Work required>
From the line containing "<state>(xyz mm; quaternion" to the end of the entries, return every line exactly, both ends included, and add nothing.
── Exercise input ──
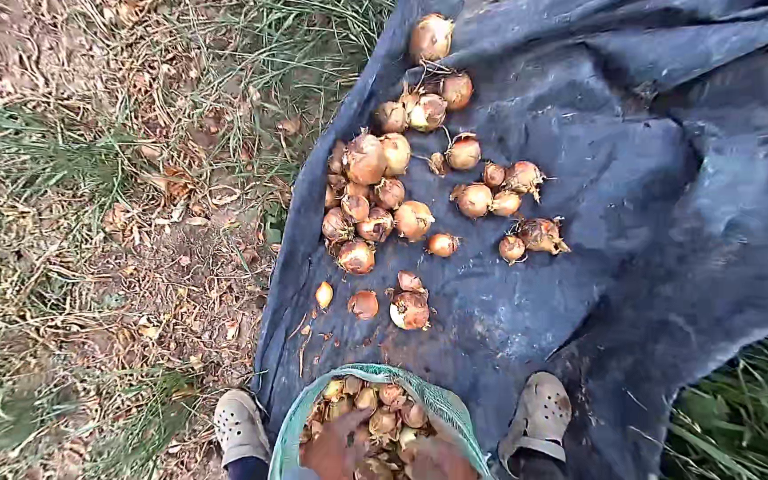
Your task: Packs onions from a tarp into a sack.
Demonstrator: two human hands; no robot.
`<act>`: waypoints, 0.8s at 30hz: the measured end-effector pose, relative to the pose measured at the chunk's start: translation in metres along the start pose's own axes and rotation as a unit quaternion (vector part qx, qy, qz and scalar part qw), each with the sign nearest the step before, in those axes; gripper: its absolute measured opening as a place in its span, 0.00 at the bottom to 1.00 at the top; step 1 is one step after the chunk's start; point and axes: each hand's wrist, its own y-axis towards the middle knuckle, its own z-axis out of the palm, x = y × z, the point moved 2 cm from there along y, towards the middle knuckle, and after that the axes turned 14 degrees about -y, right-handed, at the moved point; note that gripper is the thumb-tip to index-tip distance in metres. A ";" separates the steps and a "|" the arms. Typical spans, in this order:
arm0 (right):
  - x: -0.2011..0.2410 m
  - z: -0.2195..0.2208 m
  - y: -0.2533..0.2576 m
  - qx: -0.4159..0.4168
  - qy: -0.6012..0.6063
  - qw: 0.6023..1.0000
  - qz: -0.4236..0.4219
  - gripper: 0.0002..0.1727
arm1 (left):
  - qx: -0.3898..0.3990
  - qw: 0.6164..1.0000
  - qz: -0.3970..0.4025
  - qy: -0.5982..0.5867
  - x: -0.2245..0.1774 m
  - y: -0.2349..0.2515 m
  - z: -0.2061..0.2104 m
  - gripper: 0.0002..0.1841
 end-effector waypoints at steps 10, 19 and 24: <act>0.142 -0.354 0.138 -0.373 -0.157 0.914 -0.034 0.57 | -0.394 0.871 0.191 -0.225 -0.210 0.189 -0.177 0.42; 0.121 -0.294 0.164 -0.202 -0.011 0.972 -0.119 0.61 | -0.119 0.914 0.082 -0.380 -0.176 0.177 -0.165 0.34; 0.110 -0.238 0.174 -0.298 0.074 0.948 -0.077 0.52 | -0.100 0.924 0.162 -0.333 -0.164 0.191 -0.146 0.34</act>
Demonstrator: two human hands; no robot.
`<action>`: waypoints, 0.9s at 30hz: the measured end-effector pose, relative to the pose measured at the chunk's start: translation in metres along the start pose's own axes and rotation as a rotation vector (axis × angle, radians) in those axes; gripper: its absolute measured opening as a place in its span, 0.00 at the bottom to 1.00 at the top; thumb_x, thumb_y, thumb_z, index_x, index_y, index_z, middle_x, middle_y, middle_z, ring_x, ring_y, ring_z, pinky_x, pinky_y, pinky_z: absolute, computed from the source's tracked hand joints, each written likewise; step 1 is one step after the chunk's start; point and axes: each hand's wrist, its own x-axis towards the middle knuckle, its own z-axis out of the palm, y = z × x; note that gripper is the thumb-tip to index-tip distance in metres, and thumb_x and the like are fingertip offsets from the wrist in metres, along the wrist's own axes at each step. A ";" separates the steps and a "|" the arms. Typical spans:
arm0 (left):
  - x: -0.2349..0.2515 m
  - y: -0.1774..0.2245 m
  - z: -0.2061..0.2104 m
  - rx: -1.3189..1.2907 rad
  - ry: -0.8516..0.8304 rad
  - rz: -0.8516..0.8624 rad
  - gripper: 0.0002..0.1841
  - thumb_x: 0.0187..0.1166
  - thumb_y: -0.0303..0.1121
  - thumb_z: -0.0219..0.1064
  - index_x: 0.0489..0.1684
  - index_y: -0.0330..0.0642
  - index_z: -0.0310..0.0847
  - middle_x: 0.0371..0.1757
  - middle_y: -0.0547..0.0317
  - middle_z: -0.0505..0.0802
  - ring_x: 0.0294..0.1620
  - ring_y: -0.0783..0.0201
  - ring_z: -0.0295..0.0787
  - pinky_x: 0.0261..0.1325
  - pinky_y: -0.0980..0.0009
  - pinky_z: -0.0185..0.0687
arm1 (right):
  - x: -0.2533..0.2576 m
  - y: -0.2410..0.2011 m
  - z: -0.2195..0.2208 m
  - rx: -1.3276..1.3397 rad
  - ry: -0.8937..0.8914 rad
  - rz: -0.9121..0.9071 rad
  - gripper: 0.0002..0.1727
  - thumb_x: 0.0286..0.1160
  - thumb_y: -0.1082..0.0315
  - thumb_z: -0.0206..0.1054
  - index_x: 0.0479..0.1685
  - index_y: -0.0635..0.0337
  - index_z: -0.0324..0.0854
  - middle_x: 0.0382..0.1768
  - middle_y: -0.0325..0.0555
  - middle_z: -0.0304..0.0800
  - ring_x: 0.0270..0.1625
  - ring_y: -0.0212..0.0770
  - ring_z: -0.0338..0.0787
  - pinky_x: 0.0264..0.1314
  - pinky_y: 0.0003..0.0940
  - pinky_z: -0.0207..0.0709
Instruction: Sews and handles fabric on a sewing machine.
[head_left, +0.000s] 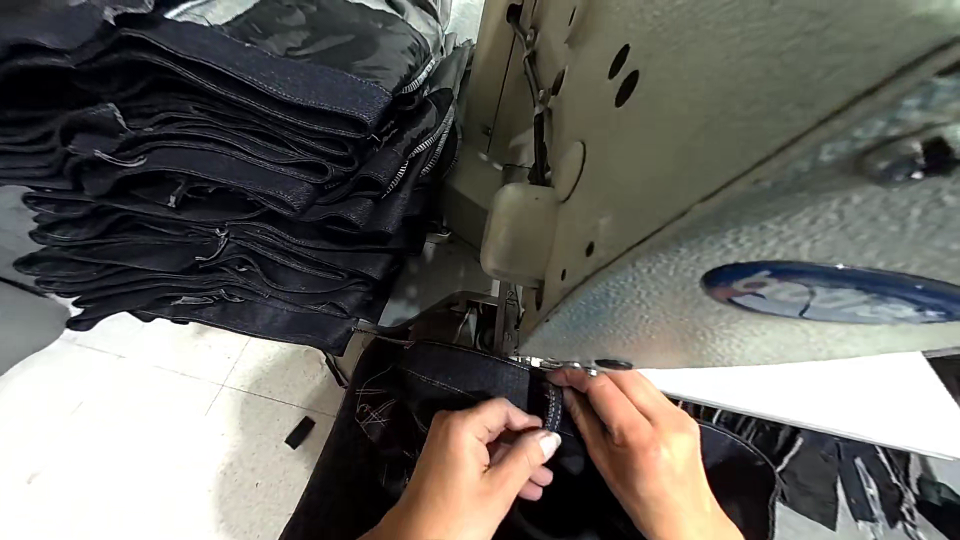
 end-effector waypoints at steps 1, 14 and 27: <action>0.001 -0.002 0.001 -0.016 0.020 0.013 0.08 0.83 0.30 0.67 0.44 0.32 0.87 0.38 0.56 0.97 0.35 0.67 0.98 0.39 0.69 0.97 | 0.000 -0.001 0.001 -0.018 0.014 -0.022 0.08 0.79 0.69 0.63 0.35 0.55 0.88 0.29 0.43 0.89 0.35 0.36 0.88 0.37 0.21 0.78; 0.011 -0.031 -0.015 0.921 0.293 0.770 0.11 0.77 0.43 0.74 0.39 0.45 0.87 0.21 0.65 0.87 0.22 0.71 0.83 0.28 0.79 0.80 | -0.014 0.006 0.003 0.106 -0.088 0.018 0.15 0.82 0.73 0.55 0.51 0.47 0.87 0.44 0.47 0.86 0.50 0.37 0.87 0.52 0.23 0.81; 0.037 -0.030 -0.025 1.090 0.089 0.942 0.12 0.84 0.48 0.66 0.55 0.58 0.92 0.59 0.72 0.95 0.56 0.68 0.87 0.60 0.75 0.77 | -0.026 0.036 0.000 0.206 -0.099 0.325 0.28 0.85 0.39 0.55 0.33 0.51 0.89 0.29 0.36 0.90 0.39 0.33 0.89 0.51 0.40 0.76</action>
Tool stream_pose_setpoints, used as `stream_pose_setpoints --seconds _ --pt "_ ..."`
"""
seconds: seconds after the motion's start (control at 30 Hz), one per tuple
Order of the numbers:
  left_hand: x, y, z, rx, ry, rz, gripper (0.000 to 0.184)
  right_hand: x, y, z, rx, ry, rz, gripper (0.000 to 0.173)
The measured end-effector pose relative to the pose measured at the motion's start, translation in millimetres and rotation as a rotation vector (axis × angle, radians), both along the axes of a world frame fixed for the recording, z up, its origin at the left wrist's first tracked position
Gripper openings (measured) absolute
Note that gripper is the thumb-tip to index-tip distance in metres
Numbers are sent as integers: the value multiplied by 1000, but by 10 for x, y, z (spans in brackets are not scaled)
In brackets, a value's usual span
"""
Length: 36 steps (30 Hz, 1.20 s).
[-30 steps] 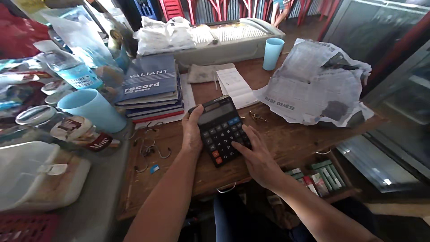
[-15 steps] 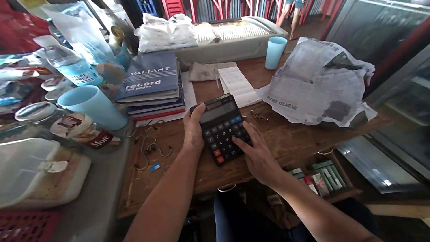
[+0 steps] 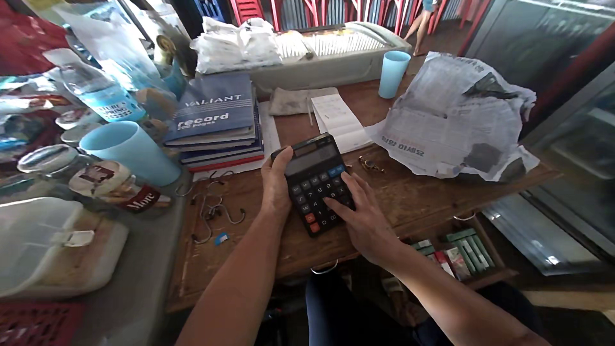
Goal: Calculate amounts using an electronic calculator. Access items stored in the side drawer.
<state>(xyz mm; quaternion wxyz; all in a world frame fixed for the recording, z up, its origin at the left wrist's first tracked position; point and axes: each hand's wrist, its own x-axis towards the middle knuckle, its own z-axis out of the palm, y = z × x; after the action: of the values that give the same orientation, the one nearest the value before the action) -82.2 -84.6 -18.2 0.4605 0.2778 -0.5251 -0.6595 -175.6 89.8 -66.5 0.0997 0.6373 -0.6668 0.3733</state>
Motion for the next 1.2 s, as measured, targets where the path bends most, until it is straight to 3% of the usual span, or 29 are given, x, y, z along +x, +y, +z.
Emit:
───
Solved exercise>
<state>(xyz mm; quaternion wxyz; all in a world frame fixed for the recording, z up, its origin at the left wrist's first tracked position; point and axes: each hand's wrist, its own x-axis towards the middle knuckle, its own z-axis out of the palm, y = z × x; after the action: of the values that give the same orientation, the one nearest the value before the action) -82.2 -84.6 -18.2 0.4605 0.2778 -0.5251 -0.6595 -175.6 89.8 -66.5 0.0997 0.6373 -0.6668 0.3733</state>
Motion for the next 1.2 s, as measured, targets where the path bends most, until it is straight to 3% of the usual span, or 29 are given, x, y, z along +x, +y, +z.
Emit:

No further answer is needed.